Moody's places Gulf states on review for downgrade
DUBAI, United Arab Emirates – Moody's has lowered the credit ratings of Oman and Bahrain and placed the remaining Gulf oil exporters on review for downgrade, saying low crude prices have weakened their economies.
The cut was made to "reflect the impact of the continued large fall in oil prices," the ratings agency said in a statement late Friday, March 4.
Moody's review covers OPEC kingpin Saudi Arabia, whose rating Standard and Poor's cut two notches to A- last month, the United Arab Emirates, Kuwait and Qatar.
Moody's has forecast oil prices to average $33 a barrel in 2016, $38 a barrel next year and $48 a barrel by 2019.
Bahrain's rating was lowered one notch to Ba1, a grade that has some speculative elements and significant credit risk.
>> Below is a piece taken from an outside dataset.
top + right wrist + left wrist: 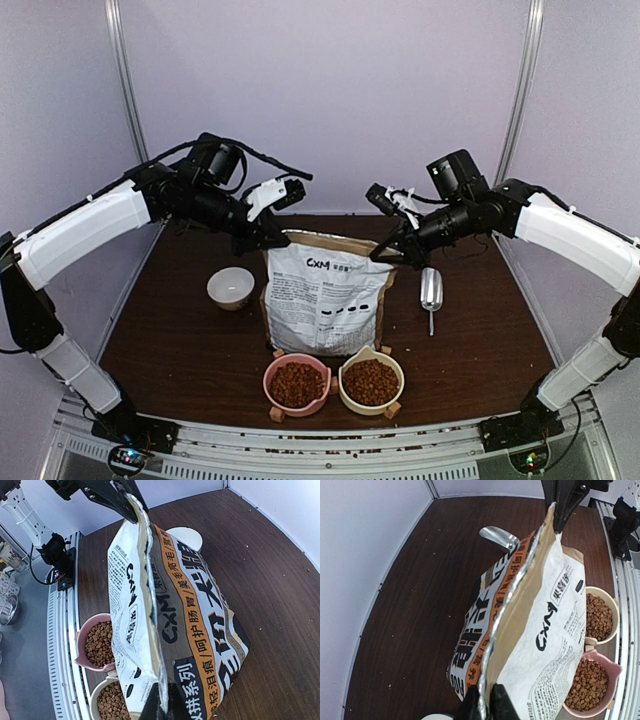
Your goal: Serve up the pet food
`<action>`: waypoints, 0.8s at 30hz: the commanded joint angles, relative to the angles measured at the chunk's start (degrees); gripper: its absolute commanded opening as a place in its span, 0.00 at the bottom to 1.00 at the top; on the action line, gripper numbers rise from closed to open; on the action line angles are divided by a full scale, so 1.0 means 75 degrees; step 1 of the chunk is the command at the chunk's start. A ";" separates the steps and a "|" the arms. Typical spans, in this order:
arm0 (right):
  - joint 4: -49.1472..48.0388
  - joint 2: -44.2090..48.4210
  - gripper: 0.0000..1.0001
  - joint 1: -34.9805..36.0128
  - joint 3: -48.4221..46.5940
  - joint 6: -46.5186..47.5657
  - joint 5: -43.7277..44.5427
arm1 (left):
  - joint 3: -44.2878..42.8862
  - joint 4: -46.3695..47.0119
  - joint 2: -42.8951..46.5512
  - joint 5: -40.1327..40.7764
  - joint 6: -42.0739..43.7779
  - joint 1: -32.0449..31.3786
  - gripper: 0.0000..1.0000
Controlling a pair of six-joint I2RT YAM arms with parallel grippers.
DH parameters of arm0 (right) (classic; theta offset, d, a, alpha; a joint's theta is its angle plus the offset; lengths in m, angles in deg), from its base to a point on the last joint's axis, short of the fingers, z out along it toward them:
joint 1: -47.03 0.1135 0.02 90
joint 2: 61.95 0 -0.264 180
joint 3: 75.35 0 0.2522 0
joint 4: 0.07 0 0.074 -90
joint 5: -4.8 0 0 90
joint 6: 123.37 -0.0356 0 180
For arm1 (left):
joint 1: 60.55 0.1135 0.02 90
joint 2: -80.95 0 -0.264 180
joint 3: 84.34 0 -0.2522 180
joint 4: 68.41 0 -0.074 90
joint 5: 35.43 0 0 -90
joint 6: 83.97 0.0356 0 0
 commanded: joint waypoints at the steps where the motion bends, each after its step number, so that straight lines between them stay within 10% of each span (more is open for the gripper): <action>1: 0.0436 0.0294 0.00 -0.0132 0.0089 -0.0037 0.0234 | 0.0112 0.0029 0.0215 0.0872 0.0053 0.0341 0.00; 8: 0.0389 0.0330 0.00 -0.0149 0.0100 -0.0063 0.0254 | 0.0168 0.0046 0.0267 0.0911 0.0020 0.0404 0.01; 12: 0.0368 0.0409 0.00 -0.0179 0.0117 -0.0084 0.0324 | 0.0283 0.0063 0.0432 0.1104 -0.0054 0.0571 0.23; 15: 0.0308 0.0467 0.00 -0.0217 0.0197 -0.0109 0.0328 | 0.0464 0.0168 0.0681 0.0995 -0.0092 0.0749 0.01; 18: 0.0256 0.0465 0.00 -0.0218 0.0237 -0.0150 0.0296 | 0.0640 0.0308 0.0876 0.0572 -0.0133 0.0816 0.00; 21: 0.0201 0.0509 0.05 -0.0228 0.0193 -0.0214 0.0248 | 0.0661 0.0353 0.0959 0.0556 -0.0429 0.0822 0.28; 24: -0.0061 0.0676 0.36 -0.0233 0.0198 -0.0416 0.0252 | 0.0781 0.0683 0.1231 0.0447 -0.0806 0.0834 0.53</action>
Oman's rating was lowered two notches to A1 -- still an upper-medium grade with low credit risk.
Although a relatively small exporter, oil and gas accounted for 75% of Bahrain's exports and 86% of public revenues between 2010 and 2014, Moody's said.
As for Oman, oil and gas income made up 90% of government revenues. The Gulf sultanate has a comparatively weaker asset cushion, with government financial assets amounting to only about three years of spending, the agency said.
Moody's said the structural shock set off in the oil market is weakening Gulf states' balance sheets, their economies and therefore their credit profile.
For Saudi Arabia, it said oil accounts for 84% of exports, 40% of Gross Domestic Product (GDP) and 62% of consolidated government revenues. Before the fall in oil price, the crude income contribution was around 90%.
Between 2013 and 2015, revenue as a percentage of GDP declined by 23% and the fiscal balance moved from a surplus of 6.5% of GDP in 2013 to a deficit of 15% last year.
During the same period the kingdom's current account balance relative to GDP slid from a surplus of 18.2% to a deficit of 5.7%, Moody's said.
All Gulf Cooperation Council (GCC) states have undertaken austerity measures including cutting energy subsidies to counter the drop in oil revenues.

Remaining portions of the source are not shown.